I am very pleased to note that Republic of Korea, a leader in promoting the green economy, is among the first countries to celebrate this event. Indeed the people and the government of the Republic of Korea have so much to contribute to ensure the success of the Aichi targets. The National Institute of Biological Resources, under the Ministry of Environment, will continue to strive to systematically research, preserve, and manage biodiversity to help meet the targets.
Indeed biodiversity continues to be lost at unprecedented rate, undermining the capacity of the planet to continue sustaining life. Unfortunately this disaster is met with indifference and ignorance by the public at large, including policy makers. In a BBC study last October, members of the public were asked what biodiversity was. The most common answer was “some kind of washing powder”. According to the Eurobarometer, only 38 percent of Europeans know the meaning of the term, although another 28 percent have heard of it but do not know its meaning. The children’s bio-Index issued last year by the secretariat highlights the challenges arising from the nature deficit of the children of today, the citizen of tomorrow.
Building on the momentum generated from the International Year of Biodiversity, the Decade will spur efforts to meet the strategic plan’s targets and secure the future of our planet’ s biodiversity ― the basis of life on Earth. Throughout the U.N. Decade on Biodiversity, governments are encouraged to develop, implement and communicate national strategies for the implementation of the Strategic Plan for Biodiversity.

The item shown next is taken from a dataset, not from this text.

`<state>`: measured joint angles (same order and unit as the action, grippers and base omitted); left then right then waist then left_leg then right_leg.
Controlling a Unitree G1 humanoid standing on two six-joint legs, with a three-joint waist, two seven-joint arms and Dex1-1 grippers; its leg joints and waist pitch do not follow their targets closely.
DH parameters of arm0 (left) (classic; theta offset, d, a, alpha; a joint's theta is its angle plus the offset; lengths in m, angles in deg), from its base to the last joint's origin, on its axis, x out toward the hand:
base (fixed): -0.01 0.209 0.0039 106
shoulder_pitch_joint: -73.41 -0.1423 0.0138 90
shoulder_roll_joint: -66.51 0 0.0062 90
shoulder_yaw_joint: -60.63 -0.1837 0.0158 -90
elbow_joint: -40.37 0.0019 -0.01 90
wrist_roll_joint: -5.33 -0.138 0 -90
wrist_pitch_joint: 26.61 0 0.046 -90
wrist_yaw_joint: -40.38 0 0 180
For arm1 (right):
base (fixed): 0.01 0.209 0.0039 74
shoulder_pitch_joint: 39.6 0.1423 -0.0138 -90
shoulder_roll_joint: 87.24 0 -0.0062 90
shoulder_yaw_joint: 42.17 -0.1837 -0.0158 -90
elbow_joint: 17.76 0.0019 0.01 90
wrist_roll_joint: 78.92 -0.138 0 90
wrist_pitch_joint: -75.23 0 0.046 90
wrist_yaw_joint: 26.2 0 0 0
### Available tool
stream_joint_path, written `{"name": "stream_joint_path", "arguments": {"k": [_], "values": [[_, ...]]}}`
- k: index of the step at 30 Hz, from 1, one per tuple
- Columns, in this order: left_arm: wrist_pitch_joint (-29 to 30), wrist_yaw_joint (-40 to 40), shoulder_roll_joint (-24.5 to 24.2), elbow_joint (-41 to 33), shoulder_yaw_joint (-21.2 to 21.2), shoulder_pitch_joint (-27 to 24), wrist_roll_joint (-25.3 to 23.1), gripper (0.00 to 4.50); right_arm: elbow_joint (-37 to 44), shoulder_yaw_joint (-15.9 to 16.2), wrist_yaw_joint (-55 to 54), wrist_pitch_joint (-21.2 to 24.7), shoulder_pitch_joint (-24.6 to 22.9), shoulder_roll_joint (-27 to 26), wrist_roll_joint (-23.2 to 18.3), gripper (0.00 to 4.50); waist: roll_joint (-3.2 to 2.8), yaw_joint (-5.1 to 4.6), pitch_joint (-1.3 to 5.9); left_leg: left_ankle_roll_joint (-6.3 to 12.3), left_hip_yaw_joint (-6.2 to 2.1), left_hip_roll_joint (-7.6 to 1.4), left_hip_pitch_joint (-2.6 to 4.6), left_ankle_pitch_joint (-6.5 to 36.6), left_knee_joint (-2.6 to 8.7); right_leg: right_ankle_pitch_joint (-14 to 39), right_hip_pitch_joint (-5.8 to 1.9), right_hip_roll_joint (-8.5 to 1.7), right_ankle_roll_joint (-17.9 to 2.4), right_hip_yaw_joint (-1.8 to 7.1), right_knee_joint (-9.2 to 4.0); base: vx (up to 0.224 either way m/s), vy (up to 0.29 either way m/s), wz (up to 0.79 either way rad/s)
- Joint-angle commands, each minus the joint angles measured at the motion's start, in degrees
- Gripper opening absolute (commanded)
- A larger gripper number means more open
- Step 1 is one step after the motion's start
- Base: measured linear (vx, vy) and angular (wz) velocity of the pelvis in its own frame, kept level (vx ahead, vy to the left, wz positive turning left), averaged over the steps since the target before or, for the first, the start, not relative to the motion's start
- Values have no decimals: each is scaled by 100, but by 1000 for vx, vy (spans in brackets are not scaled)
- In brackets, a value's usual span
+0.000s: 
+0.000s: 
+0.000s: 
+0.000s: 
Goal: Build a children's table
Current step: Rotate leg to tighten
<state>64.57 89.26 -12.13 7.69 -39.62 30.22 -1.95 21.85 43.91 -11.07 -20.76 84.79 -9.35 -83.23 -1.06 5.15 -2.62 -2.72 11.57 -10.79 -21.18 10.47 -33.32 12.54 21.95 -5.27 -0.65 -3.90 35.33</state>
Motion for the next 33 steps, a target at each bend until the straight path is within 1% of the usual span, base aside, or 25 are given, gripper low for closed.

One of the most important elements of changing this situation is developing a broad consensus across society for the actions needed by individuals and communities. To achieve this, it is essential to continue creating links with global networks to advance the biodiversity agenda and encouraging civil society organizations to develop communication and outreach campaigns that support the strategic plan and increase awareness of the value of biodiversity. I am hopeful that this decade will see increased action at the regional level, particularly where causes of biodiversity loss are trans-boundary or where large biomes require management across several countries.
In addition to this great endeavor, this year’s celebration of the International Day for Biodiversity is being held under the theme “Forest Biodiversity.” Indeed 2011 as a whole has been declared the International Year of Forests to draw attention to the ongoing destruction of our most diverse terrestrial ecosystems. The celebration will also coincide with the Greenwave campaign aimed at reconnecting young people with nature.
The loss of biodiversity often reduces the productivity of ecosystems, thereby shrinking nature’s basket of goods and services, from which industry constantly draws. It destabilizes ecosystems, and weakens their ability to deal with natural disasters such as floods, droughts, and hurricanes, and with human-caused stresses, such as pollution and climate change.
Korea is no exception to these trends. While forests cover 64 percent of the country’s total land area, Korea’s fourth national report to the CBD states that “frequent incidents of natural disasters such as wildfires and long-term issues such as climate change are resulting in a deterioration of the habitats of rare or indigenous species, leading to a reduction in species diversity in forests.”
Allow me to ask Koreans to lead the way in changing these trends and help others start seeing biodiversity as a national asset that not only supports their overall wellbeing, but can also support livelihoods and fuel economic growth if it is wisely used. That is the message you must continue to spread over the course of this decade ― in Korea, and throughout the world. For it is only through the hard work and commitment of leading institutions such as NIBR that we stand a chance of success in the fight to save life on earth.
Korean President Lee Myung-bak has stated: “A Green Earth can only be achieved when the global village works together and starts acting now.”
These words carry great import coming from President Lee, who has helped his country lead by example when it comes to biodiversity. President Lee was recognized by Time magazine in 2007 as a “Hero of the Environment” for his “low-carbon, green growth” initiative, through which he secured national commitments on green investment at two percent of GDP. For these and other reasons we at the convention also honored President Lee, giving him the CBD Award during the 2010 International Year of Biodiversity.
The decade is our opportunity to integrate policies and practices into all aspects of our lives that can guarantee the conservation and sustainable use of the biodiversity, all while ensuring that the benefits from the use of genetic resources are shared with equity. This decade is our chance for “living in harmony with nature.”